Like many, Karlin, a nurse educator, and her surgeon husband, Rich, didn’t evacuate their New Orleans home in advance of Katrina until mandated. With two kids and two dogs in tow, they drove toward Houston, hit standstill traffic, aimed next for Florida, and landed in a Mississippi motel that a friend had wisely booked. Riding out the storm there, with flooding, power outages, and scant food, they then made their way to Houston, helping to rescue a man in a horrible car accident en route and getting strange looks due to their bedraggled state, which included Rich’s black eye (inflicted by their anxious dog). Karlin secured an apartment in Houston, and her children attended an overcrowded school. Her husband returned to New Orleans to provide “C-team” medical relief. While the Karlin home wasn’t terribly damaged, the general devastation forced Karlin’s husband to take another surgery gig outside of the city to pay the bills.
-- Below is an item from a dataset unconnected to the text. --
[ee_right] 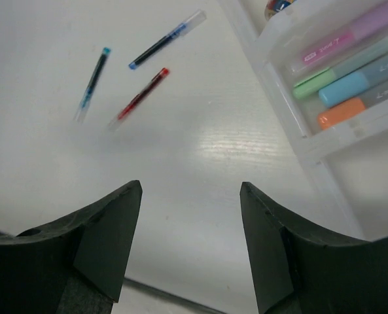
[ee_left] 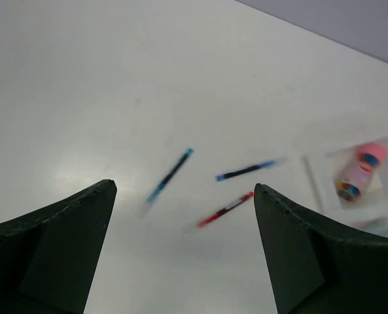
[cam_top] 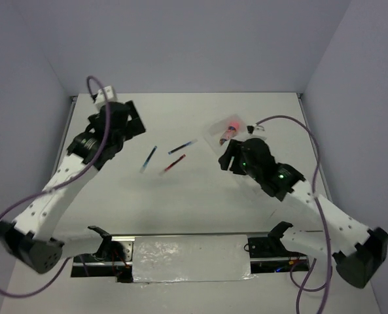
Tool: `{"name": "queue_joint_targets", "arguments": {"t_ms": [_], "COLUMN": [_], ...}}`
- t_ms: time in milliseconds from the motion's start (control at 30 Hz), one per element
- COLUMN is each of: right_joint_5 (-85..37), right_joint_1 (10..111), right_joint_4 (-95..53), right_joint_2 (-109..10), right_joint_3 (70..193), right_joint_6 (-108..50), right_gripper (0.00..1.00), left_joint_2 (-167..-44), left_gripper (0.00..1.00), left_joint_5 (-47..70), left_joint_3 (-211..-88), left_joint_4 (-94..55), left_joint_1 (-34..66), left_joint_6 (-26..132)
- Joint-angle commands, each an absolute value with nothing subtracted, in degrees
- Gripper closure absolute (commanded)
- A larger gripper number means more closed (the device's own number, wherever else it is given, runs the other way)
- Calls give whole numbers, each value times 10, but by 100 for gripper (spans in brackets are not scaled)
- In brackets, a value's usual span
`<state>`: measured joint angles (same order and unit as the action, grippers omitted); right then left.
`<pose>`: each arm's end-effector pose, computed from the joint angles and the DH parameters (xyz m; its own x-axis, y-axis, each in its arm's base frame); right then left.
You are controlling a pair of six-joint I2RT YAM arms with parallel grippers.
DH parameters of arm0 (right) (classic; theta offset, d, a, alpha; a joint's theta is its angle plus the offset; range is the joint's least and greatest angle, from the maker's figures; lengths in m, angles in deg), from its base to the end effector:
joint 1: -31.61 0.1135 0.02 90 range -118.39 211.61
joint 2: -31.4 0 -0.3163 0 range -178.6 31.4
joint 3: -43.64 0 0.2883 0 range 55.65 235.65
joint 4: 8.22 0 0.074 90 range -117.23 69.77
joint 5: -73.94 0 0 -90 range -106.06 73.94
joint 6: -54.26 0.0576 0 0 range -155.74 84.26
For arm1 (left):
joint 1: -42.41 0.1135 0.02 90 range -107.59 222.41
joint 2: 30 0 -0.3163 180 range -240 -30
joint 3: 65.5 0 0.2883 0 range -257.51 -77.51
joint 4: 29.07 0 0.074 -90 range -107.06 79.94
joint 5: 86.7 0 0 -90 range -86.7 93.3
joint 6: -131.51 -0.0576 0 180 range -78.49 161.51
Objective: Sort the stationery into containers
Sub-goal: Pick up the pen from the center of the board.
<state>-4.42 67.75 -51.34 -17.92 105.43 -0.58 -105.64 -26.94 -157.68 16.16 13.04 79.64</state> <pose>0.1744 0.1130 0.3491 -0.5885 0.2686 -0.7626 -0.1206 0.9035 0.4113 0.2988 -0.1348 0.4426 -0.3530 -0.4134 -0.8393 -0.2279 0.9080 -0.3515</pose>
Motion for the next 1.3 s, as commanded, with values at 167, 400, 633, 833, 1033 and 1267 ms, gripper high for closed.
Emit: {"name": "queue_joint_targets", "arguments": {"t_ms": [167, 400, 633, 833, 1033, 1267], "right_joint_5": [120, 169, 146, 139, 138, 112], "right_joint_1": [777, 828, 849, 848, 845, 844], "right_joint_4": [-417, -648, -642, -657, -704, -627], "right_joint_2": [-491, -819, -944, -997, -1049, -961], "right_joint_3": [1193, 1505, 1605, 1629, 1657, 1491], "right_joint_6": [190, 290, 320, 333, 336, 319], "right_gripper": [30, 33, 36, 38, 52, 94], "left_joint_2": [-827, -718, -710, -709, -680, -676], "left_gripper": [1, 1, 1, 1, 1, 1], "left_joint_5": [-314, -299, -264, -254, -248, -248], "left_joint_3": [-1427, -1322, -1309, -1310, -1304, -1304], "left_joint_4": [345, 263, 243, 243, 237, 236], "left_joint_1": [155, 155, 160, 160, 159, 159], "left_joint_6": [747, 685, 672, 671, 669, 669]}}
Karlin had to flee Houston during Hurricane Rita and New Orleans again for Hurricane Gustav and became adept at emergency preparedness. She concludes with an epilogue detailing how her family is now thriving and includes snapshots of the “misery tour” they took of New Orleans and surrounding areas shortly after Katrina. She celebrates NOLA spirit and the heartwarming charity she experienced, which prompted her own outreach following Hurricane Sandy. While the hardships that Karlin details pale in comparison to the horrors that others in New Orleans endured, she provides an important record of how even seemingly privileged lives were upended by this natural catastrophe. “It’s hard to imagine that surgeons needed to work two jobs in order to recover from Katrina,” Karlin writes. Her first-person narrative, a series of dated journal entries, is by turns heartbreaking (she found a “crying spot” at their shelter motel) and amusing (her multiple evacuations were “like the whack-a-mole game at Chuck E. Cheese’s”) and also includes helpful tips.

Absorbing, instructive testimony from a “lucky” Katrina evacuee/returnee.